Alyssum pulvinare

Scientific classification
- Kingdom: Plantae
- Clade: Tracheophytes
- Clade: Angiosperms
- Clade: Eudicots
- Clade: Rosids
- Order: Brassicales
- Family: Brassicaceae
- Genus: Alyssum
- Species: A. pulvinare
- Binomial name: Alyssum pulvinare Velen.

= Alyssum pulvinare =

- Genus: Alyssum
- Species: pulvinare
- Authority: Velen.

Species of flowering plant

Alyssum pulvinare is a species of madwort, a flowering plant in the family Brassicaceae. A perennial herbaceous plant native to the Balkans, it grows on rocky places, rock ledges and dry grassy slopes, forming tufts about 6–15 cm high. It flowers in May and June.

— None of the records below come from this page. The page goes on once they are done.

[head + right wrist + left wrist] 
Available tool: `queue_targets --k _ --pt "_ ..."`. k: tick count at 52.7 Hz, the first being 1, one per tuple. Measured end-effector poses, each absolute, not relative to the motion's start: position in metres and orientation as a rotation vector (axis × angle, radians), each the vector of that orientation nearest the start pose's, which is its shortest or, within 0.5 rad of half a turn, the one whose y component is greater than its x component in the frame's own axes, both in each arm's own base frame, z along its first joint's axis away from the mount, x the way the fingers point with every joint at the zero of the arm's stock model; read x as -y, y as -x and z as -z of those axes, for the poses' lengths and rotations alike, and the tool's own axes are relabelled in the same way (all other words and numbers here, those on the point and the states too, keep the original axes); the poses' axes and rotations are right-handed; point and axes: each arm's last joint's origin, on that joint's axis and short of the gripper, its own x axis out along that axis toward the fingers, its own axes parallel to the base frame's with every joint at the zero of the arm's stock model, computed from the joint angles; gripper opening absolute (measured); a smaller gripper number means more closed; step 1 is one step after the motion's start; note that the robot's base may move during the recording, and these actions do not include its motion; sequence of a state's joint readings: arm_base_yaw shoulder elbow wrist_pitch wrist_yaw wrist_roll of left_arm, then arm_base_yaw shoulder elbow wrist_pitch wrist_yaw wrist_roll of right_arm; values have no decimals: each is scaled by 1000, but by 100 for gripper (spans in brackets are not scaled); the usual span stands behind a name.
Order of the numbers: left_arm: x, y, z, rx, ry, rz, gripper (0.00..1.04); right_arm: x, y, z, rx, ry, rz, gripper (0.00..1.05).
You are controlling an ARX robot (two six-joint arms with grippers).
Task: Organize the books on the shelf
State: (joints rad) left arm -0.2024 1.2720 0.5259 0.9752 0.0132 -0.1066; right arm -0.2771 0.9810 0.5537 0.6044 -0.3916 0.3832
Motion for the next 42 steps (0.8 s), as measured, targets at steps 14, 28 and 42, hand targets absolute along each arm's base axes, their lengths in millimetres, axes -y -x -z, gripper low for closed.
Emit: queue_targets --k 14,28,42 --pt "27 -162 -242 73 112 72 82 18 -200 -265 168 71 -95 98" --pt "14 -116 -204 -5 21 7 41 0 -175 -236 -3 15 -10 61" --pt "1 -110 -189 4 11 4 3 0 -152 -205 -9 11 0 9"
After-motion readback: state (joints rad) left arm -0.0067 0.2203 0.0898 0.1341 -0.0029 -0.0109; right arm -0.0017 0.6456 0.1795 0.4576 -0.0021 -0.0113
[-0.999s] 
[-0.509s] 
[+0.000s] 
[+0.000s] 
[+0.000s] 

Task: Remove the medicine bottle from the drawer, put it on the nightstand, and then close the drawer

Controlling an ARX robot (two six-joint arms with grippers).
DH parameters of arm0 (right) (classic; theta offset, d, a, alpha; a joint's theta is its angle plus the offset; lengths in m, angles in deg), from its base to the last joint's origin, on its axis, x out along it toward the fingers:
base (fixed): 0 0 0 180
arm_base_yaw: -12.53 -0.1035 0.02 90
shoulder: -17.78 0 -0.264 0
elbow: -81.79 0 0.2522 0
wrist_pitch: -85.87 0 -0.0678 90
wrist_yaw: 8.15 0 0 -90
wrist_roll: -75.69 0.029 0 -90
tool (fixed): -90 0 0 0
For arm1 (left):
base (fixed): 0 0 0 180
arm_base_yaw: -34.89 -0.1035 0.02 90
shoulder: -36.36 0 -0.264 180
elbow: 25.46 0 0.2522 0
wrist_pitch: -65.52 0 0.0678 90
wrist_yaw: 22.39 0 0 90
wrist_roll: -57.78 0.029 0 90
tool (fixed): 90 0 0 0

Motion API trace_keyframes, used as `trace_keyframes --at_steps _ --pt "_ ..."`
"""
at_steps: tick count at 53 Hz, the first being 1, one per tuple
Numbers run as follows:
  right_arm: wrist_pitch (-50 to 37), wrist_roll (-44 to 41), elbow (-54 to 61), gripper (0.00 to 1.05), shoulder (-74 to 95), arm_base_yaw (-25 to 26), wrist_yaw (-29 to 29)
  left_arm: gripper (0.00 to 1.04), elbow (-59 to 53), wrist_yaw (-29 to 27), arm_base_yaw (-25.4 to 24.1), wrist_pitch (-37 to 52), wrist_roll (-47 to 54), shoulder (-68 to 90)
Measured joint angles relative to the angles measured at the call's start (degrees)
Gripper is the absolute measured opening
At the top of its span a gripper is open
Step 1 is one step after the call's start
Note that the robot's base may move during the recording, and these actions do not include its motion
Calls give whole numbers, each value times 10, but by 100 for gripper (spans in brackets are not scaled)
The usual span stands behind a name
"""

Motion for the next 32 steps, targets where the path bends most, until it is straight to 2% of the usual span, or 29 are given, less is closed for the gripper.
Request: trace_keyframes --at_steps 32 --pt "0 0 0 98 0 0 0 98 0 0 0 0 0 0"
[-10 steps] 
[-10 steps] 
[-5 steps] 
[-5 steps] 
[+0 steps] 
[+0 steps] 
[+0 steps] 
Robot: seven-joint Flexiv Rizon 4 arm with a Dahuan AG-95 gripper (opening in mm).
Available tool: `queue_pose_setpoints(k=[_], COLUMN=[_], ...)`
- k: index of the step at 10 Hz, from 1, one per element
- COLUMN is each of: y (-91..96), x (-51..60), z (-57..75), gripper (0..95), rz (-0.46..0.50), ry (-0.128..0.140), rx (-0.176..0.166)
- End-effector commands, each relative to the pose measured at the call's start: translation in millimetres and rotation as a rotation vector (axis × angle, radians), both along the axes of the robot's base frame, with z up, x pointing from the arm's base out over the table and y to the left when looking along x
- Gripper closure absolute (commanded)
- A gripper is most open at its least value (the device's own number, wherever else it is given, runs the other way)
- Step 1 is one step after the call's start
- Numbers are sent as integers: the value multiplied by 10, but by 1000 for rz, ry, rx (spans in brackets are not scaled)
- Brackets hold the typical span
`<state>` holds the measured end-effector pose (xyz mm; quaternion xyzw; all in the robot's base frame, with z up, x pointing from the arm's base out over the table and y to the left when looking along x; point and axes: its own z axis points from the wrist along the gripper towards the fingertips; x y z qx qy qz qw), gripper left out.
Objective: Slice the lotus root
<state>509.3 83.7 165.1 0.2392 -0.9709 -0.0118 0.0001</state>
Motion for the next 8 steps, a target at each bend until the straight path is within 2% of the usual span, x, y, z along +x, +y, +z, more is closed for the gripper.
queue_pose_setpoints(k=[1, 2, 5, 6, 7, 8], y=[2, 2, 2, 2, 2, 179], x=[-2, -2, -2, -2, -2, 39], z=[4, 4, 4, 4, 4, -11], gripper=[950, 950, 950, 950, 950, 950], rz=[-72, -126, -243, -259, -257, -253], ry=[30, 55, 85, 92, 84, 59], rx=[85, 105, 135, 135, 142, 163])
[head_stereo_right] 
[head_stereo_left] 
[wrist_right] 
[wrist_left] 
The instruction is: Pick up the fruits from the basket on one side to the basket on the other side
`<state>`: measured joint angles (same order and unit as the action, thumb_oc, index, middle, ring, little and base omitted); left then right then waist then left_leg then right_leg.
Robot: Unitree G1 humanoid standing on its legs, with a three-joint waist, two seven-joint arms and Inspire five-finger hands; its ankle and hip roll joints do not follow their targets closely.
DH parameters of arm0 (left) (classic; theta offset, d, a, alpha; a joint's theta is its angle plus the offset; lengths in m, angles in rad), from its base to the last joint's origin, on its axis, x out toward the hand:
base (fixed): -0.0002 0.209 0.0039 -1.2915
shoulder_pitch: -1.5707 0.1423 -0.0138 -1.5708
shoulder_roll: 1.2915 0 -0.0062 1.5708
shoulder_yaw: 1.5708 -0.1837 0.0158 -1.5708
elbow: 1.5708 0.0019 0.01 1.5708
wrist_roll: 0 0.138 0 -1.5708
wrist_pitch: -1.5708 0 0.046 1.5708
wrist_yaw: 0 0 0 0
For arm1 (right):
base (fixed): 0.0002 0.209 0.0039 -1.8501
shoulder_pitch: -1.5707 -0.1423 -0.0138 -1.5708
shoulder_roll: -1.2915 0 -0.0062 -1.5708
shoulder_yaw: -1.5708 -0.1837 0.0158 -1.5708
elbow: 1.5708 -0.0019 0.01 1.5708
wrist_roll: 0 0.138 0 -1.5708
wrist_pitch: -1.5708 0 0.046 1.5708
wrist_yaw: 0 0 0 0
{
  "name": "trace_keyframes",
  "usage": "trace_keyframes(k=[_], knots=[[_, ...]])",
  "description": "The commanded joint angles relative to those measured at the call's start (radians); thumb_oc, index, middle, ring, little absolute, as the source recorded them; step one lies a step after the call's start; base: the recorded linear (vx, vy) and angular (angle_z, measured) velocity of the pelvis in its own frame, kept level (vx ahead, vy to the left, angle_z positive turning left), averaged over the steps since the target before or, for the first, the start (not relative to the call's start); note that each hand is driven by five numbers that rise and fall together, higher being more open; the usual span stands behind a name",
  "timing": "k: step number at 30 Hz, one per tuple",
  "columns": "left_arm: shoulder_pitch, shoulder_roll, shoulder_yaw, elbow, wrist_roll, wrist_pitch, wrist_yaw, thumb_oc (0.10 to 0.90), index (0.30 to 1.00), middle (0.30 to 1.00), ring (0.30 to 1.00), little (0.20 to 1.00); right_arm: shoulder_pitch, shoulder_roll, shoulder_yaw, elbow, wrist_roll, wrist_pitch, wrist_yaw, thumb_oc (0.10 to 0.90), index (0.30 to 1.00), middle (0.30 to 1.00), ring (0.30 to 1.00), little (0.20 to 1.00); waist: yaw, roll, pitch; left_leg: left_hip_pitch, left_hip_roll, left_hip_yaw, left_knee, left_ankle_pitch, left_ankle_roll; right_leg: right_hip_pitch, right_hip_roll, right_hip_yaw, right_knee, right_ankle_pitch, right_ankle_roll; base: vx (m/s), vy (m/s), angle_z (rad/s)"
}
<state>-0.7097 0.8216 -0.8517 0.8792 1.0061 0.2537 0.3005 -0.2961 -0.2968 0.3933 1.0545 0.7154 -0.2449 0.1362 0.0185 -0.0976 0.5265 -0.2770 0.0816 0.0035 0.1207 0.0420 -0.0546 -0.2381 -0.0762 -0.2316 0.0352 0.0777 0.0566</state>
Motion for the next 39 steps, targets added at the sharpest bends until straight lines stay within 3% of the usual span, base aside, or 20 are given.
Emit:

The plant is found on Mount Oeta of central Greece (from the lower montane level up to 2100 m), conjectured to be present in northern Greece, reported from the south of the Republic of North Macedonia (including the mountain of Tzena or Kožuf between the two countries), the Iron Gates of southwestern Romania, and Bulgaria: at lower elevations (less than 900 m) in scattered localities in Kraishte, the middle Rhodopes, eastern Sredna Gora and the north-east of the country.

Alyssum thracicum Velen. is treated as a synonym by most, though not all, sources. Alyssum mildeanum Podp. is also commonly included as a synonym, although in some sources it is instead assigned to A. stribrnyi.